## DATA RECORDS:
——————————

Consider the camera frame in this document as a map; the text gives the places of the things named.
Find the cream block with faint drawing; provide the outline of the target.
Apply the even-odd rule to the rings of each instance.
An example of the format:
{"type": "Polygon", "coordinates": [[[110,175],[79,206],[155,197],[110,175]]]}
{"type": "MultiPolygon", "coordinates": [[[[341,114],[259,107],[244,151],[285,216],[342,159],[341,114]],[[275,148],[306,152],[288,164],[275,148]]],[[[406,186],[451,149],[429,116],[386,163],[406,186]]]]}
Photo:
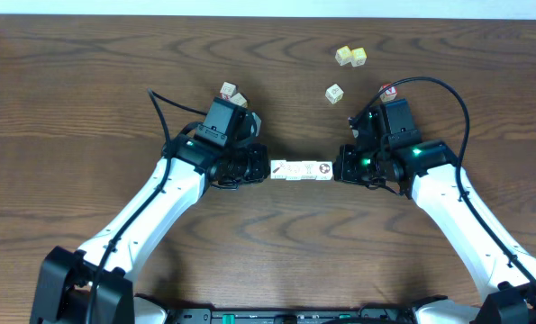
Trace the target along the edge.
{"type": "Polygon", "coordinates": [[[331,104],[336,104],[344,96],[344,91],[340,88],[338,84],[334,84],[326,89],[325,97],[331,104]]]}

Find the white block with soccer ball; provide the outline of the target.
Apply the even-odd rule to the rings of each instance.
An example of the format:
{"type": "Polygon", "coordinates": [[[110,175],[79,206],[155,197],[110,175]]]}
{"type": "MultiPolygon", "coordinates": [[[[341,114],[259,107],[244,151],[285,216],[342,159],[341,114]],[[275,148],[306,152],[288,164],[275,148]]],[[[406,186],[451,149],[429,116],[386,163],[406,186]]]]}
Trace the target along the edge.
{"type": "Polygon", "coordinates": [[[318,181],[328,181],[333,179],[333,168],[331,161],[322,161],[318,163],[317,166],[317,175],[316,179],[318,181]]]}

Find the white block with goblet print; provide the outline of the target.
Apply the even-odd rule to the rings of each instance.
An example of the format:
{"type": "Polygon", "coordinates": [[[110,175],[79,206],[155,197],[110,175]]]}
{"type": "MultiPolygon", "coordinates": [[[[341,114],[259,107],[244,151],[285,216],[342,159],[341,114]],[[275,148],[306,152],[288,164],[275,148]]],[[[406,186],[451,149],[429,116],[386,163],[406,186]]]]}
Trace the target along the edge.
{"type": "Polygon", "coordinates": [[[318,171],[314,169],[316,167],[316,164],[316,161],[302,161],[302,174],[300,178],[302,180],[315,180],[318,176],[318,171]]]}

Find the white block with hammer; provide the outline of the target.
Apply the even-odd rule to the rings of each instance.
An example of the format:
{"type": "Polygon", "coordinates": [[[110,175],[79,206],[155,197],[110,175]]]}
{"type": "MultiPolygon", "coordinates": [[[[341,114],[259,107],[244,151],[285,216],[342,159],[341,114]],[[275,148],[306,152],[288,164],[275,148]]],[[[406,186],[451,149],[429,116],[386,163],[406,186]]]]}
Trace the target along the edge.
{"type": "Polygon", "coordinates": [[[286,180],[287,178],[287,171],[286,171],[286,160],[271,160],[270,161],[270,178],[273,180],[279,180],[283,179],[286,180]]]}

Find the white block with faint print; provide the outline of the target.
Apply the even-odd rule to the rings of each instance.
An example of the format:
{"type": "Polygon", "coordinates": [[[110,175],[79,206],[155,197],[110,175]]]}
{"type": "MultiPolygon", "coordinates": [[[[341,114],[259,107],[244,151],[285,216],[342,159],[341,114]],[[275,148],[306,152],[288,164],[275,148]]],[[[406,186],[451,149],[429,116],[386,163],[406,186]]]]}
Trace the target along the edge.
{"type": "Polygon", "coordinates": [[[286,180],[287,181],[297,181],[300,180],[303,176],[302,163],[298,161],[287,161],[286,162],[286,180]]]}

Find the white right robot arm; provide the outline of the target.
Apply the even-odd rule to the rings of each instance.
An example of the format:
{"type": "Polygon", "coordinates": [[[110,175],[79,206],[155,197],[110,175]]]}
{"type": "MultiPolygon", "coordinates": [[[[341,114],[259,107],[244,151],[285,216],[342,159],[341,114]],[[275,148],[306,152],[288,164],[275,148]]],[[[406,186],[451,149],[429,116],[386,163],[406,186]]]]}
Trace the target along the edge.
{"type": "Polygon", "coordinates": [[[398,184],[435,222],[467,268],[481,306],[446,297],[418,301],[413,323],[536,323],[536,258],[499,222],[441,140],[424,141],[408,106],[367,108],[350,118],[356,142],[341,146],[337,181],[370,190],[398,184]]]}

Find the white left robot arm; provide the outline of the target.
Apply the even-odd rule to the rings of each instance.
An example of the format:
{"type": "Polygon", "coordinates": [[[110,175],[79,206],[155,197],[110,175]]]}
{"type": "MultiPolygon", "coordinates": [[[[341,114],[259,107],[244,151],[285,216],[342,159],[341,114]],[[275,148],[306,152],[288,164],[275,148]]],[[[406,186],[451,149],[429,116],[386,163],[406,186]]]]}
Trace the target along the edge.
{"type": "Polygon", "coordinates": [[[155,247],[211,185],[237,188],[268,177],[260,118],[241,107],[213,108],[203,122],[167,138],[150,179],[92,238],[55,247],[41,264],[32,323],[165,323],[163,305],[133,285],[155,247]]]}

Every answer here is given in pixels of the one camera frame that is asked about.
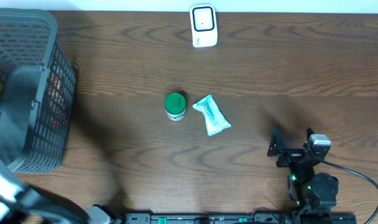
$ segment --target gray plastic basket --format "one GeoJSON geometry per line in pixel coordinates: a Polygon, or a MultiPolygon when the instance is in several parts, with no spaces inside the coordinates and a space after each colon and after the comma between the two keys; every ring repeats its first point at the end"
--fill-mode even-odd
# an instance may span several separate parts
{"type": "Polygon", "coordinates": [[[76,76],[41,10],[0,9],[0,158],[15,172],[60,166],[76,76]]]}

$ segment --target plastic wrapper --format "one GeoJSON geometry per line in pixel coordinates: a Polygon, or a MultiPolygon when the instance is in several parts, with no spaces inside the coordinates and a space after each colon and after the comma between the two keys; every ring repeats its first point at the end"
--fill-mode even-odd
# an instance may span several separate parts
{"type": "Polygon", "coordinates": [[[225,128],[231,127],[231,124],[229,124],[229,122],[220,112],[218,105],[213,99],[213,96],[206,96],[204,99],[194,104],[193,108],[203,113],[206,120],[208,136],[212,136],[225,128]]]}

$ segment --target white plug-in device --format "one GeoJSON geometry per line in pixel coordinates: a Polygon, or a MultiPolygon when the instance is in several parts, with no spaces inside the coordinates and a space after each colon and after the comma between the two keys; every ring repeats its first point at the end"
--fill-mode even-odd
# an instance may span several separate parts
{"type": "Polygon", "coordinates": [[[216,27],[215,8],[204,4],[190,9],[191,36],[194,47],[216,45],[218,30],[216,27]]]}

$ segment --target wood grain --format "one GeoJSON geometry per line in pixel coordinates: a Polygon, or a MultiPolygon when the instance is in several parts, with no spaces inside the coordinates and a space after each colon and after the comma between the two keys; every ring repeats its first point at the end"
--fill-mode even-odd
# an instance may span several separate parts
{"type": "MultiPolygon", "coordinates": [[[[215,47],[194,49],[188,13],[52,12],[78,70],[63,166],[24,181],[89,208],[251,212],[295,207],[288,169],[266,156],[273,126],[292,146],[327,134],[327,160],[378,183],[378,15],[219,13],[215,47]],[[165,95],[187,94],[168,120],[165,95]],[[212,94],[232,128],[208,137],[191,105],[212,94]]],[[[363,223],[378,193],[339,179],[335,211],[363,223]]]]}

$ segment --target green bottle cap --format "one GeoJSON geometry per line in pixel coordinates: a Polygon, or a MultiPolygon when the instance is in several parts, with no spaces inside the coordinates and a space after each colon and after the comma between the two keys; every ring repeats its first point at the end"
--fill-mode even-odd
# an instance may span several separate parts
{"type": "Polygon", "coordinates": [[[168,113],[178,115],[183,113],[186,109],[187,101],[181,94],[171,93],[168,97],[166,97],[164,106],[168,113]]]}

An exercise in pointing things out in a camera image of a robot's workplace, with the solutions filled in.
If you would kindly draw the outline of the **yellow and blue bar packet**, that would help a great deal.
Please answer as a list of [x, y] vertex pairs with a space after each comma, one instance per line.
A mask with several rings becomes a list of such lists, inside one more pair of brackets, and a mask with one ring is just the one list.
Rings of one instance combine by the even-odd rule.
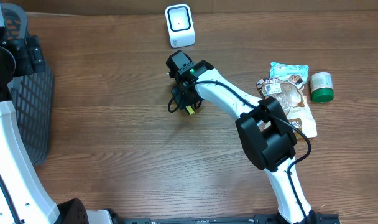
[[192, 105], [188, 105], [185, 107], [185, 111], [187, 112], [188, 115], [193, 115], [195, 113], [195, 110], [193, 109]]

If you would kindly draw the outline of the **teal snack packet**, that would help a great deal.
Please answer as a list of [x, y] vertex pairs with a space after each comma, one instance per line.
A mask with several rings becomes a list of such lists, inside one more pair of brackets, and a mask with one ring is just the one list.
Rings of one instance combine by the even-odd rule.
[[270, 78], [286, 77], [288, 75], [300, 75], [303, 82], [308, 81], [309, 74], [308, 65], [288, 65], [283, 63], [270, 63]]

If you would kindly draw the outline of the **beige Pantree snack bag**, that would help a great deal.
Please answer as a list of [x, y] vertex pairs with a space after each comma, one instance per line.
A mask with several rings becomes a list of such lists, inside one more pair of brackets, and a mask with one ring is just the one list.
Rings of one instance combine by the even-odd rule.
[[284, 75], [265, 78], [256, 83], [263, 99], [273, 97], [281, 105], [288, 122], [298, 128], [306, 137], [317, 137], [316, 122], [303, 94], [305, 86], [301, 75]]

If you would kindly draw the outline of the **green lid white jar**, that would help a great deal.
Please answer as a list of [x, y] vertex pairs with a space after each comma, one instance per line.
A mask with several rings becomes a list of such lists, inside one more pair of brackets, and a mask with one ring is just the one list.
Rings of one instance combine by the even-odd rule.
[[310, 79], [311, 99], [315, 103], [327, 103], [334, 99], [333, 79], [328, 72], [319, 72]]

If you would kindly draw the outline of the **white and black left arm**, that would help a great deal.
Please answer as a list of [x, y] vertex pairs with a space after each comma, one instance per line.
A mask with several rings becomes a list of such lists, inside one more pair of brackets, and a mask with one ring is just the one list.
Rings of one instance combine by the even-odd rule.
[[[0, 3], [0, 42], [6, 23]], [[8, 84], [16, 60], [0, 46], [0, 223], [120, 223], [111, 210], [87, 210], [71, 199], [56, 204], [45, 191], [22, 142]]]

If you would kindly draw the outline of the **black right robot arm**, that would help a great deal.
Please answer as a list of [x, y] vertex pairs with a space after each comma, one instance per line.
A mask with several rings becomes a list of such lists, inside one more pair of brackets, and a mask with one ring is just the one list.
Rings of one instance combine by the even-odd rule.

——————————

## THE TASK:
Search the data above for lines holding "green" and copy each of them.

## OUTPUT:
$ segment --target green bottle cap --format "one GeoJSON geometry per line in pixel coordinates: a Polygon, or a MultiPolygon when the instance is in several parts, with no spaces inside the coordinates and a space after each colon and after the comma between the two keys; every ring repeats its first point at the end"
If you would kindly draw the outline of the **green lid white jar**, that would help a great deal.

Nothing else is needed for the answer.